Hex Password Generator
Generate passwords using only hexadecimal characters (0-9, a-f).
About This Tool
Generate passwords using only hexadecimal characters (0-9, a-f). All operations are performed entirely in your browser for maximum security. No data is ever sent to any server.
crypto.getRandomValues(), a cryptographically secure random number generator built into your browser.
What is Hexadecimal?
Hexadecimal (base-16) uses 16 symbols: digits 0–9 and letters a–f. Each hex character represents exactly 4 bits (a nibble), making hex the natural language of binary data. Two hex characters represent one byte (8 bits), so a 32-character hex string encodes 16 bytes of data. This tight relationship between hex and bytes is why cryptographic tools overwhelmingly prefer hex output — it is unambiguous, compact, and maps directly to the underlying binary.
Entropy and Security
Each character in a hex string contributes exactly log₂(16) = 4 bits of entropy. A string of N hex characters has 4N bits of entropy total:
- 32 hex characters (16 bytes): 128 bits — standard for AES-128 keys and session tokens
- 40 hex characters (20 bytes): 160 bits — SHA-1 output length
- 64 hex characters (32 bytes): 256 bits — AES-256 key length, SHA-256 output
- 128 hex characters (64 bytes): 512 bits — SHA-512 output length
For comparison, a 32-character alphanumeric password (62 possible characters) has about 190 bits of entropy, while a 32-character hex string has only 128 bits. Hex trades some entropy density for universal compatibility — every system can handle digits and the letters a–f without escaping.

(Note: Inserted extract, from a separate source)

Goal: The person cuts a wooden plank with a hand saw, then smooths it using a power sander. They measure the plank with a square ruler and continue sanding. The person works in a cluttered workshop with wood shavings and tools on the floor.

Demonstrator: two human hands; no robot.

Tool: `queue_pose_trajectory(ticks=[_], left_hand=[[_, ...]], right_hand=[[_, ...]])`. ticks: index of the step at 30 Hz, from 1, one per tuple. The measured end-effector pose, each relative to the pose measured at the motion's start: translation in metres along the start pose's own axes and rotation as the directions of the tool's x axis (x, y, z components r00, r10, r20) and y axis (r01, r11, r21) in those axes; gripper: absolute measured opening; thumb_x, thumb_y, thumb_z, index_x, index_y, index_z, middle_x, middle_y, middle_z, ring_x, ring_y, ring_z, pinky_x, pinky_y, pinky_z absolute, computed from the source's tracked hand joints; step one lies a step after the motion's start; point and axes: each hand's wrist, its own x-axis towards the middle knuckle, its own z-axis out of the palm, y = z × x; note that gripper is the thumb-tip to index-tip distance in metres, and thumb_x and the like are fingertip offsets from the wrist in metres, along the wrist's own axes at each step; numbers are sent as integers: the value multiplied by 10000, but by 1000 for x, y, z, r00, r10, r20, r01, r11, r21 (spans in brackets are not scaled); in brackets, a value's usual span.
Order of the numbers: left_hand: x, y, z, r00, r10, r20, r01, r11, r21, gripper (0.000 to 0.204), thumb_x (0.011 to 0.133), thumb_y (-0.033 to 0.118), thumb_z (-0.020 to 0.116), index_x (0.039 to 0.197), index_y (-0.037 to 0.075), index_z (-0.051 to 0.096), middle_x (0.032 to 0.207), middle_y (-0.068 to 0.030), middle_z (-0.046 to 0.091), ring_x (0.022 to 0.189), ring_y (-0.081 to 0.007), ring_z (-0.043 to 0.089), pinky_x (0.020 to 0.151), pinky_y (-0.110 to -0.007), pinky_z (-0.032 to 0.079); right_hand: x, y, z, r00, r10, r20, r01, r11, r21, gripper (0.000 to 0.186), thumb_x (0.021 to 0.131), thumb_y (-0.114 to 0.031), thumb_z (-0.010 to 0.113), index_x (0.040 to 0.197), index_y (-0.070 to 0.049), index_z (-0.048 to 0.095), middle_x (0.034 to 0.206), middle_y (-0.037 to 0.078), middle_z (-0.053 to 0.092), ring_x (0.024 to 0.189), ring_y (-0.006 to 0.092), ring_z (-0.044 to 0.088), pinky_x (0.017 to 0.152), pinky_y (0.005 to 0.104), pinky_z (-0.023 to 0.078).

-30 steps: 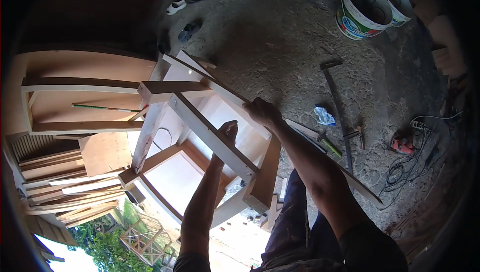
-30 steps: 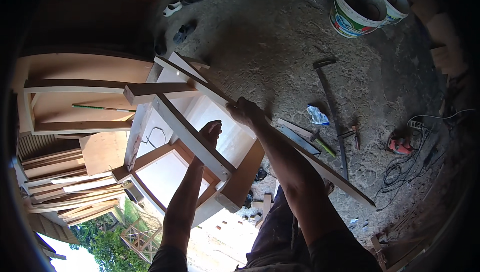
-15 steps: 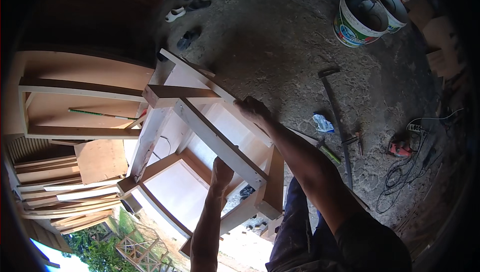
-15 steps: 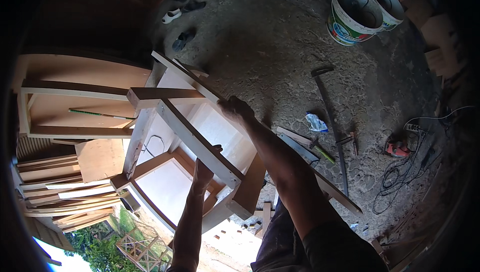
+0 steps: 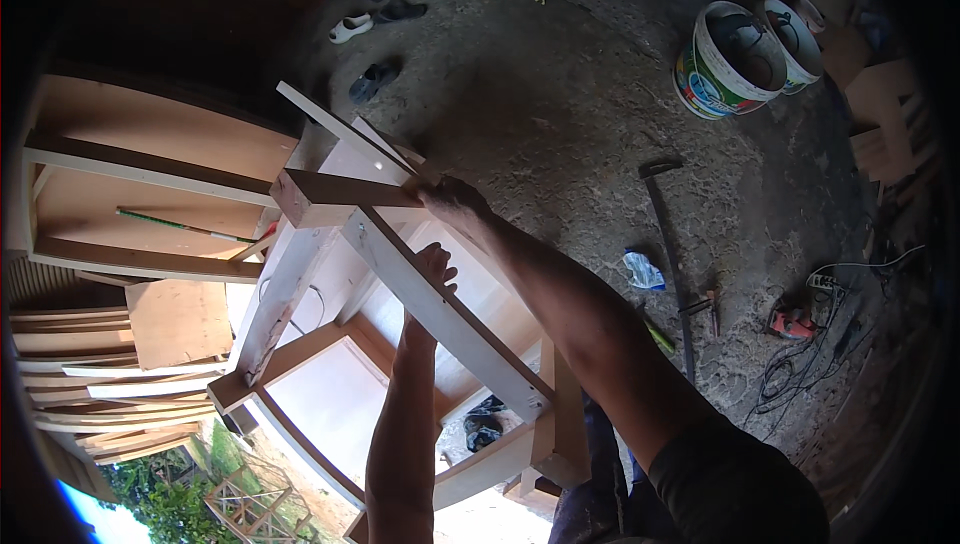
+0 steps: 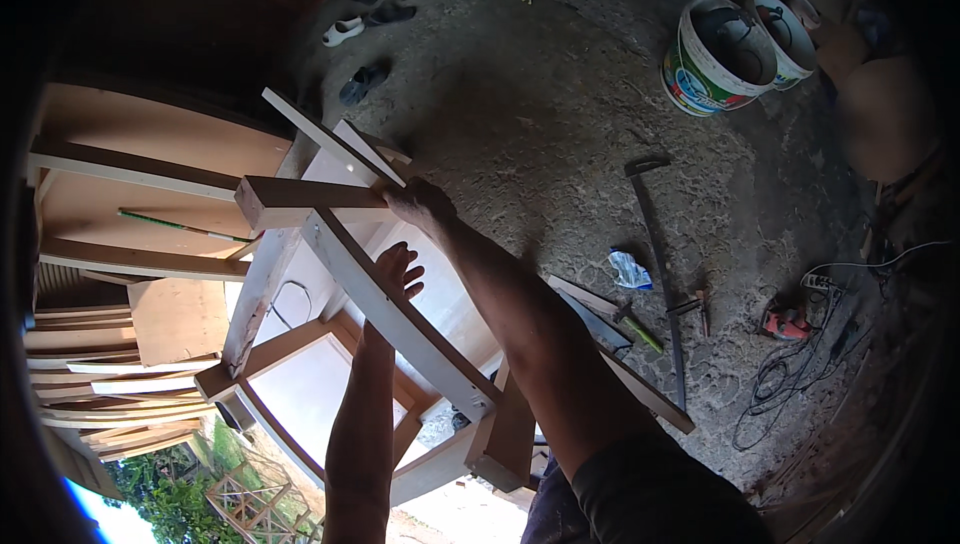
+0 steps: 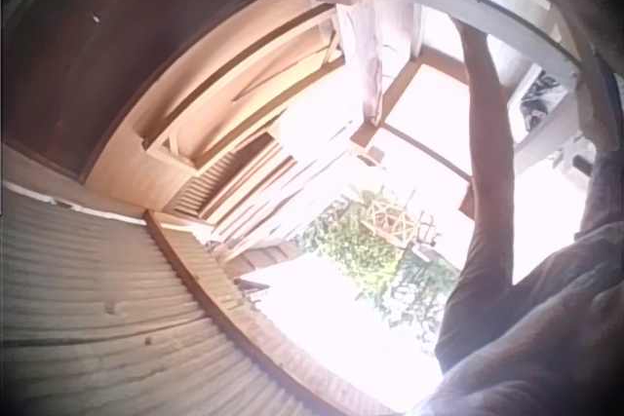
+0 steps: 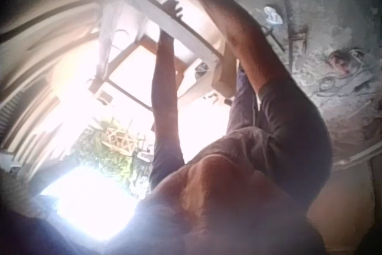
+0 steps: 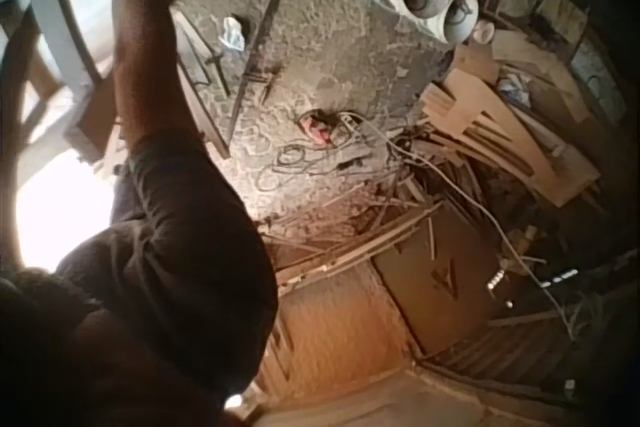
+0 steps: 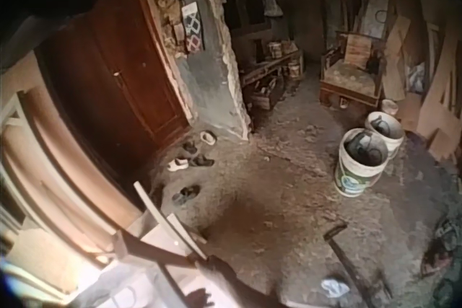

Common Uses for Hex Strings
Hex-encoded random strings appear throughout software engineering:
- Encryption and MAC keys: AES, HMAC, and other symmetric algorithms expect keys as hex or raw bytes. A 64-character hex string is a valid AES-256 key.
- Hash values: MD5 (32 hex chars), SHA-1 (40), SHA-256 (64), SHA-512 (128) are all displayed as hex strings.
- Database record IDs: Some systems use 32-character hex strings (similar to UUIDs without hyphens) as primary keys.
- Git commit hashes: Every git commit is identified by a 40-character SHA-1 hex string (or 64-character SHA-256 in newer repositories).
- Color codes: CSS and design tools use hex to represent RGB colors (#rrggbb).
- Nonces and IVs: Cryptographic initialization vectors and nonces are generated as random hex strings.
Hex vs. Base64 vs. Alphanumeric
Hex strings are longer than Base64 (2 chars per byte vs. 1.33 chars per byte) but have two advantages: they contain only alphanumeric characters (making them safe anywhere without escaping), and they are case-insensitive (0-9a-f and 0-9A-F represent the same values). Base64 is more compact but contains +, /, and = that may need escaping in URLs and configuration files. Choose hex when brevity does not matter and maximum compatibility is required.
Frequently Asked Questions
When is hex format useful?
Hex is commonly used for encryption keys, hashes, tokens, and anywhere that requires a compact representation of binary data. It is also the standard output format for cryptographic hash functions like SHA-256.
What is the entropy of a hex string?
Each hex character provides 4 bits of entropy (log2(16) = 4). A 32-character hex string has 128 bits of entropy, which is the standard for AES-128 keys. A 64-character string has 256 bits, matching AES-256.
Should I use lowercase or uppercase hex?
Both represent the same values. Lowercase (a-f) is more common in modern software and is the output format of most hash functions. Uppercase (A-F) is sometimes seen in older systems and hardware documentation. Choose whichever your target system expects.
How many hex characters do I need?
For session tokens and API keys, 32 characters (128 bits) is the practical minimum. For encryption keys matching AES-256, use 64 characters. For general-purpose secrets where you want a comfortable margin, 40–64 characters is a solid choice.